| WHAT IS REQUIRED |
Only the lines that hold "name" should be in the answer, each copied from the data below.

| SOURCE MATERIAL |

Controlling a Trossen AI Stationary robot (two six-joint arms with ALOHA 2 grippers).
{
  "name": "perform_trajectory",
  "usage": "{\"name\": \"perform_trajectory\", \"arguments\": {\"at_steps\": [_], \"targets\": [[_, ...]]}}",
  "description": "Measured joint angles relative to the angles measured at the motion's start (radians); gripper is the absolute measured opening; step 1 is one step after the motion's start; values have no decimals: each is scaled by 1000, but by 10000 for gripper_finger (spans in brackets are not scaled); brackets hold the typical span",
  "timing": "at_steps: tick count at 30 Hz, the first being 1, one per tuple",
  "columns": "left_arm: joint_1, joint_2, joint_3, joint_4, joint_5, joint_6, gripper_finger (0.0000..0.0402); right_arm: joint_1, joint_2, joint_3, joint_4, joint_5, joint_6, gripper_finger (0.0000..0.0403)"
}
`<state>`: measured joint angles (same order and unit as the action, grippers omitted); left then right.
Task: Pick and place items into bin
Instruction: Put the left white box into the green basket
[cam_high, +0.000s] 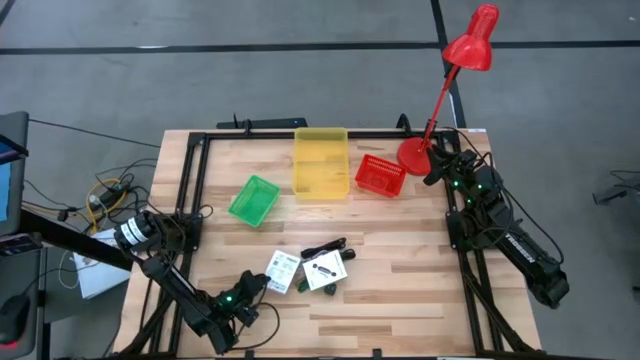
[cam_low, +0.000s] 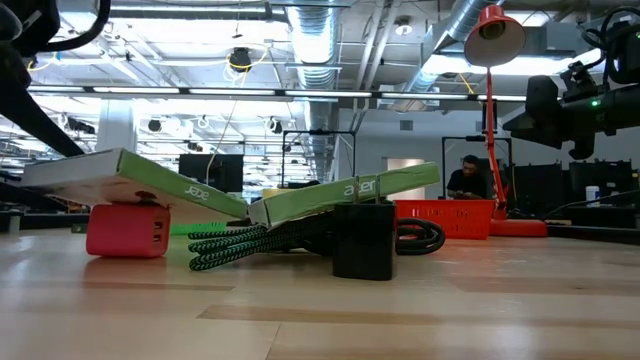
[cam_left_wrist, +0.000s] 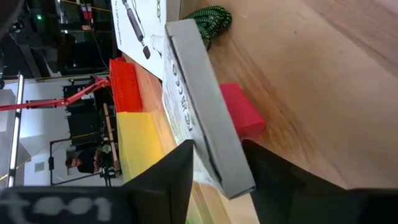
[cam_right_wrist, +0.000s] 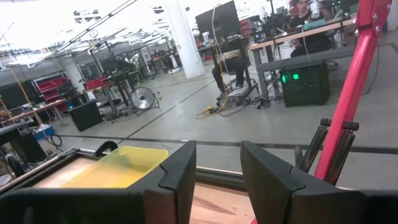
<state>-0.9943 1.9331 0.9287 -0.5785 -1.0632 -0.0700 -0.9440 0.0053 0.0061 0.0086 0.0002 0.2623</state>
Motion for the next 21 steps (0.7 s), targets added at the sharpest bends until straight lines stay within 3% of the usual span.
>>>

| THE ANSWER |
  "name": "perform_trajectory",
  "usage": "{\"name\": \"perform_trajectory\", \"arguments\": {\"at_steps\": [_], \"targets\": [[_, ...]]}}",

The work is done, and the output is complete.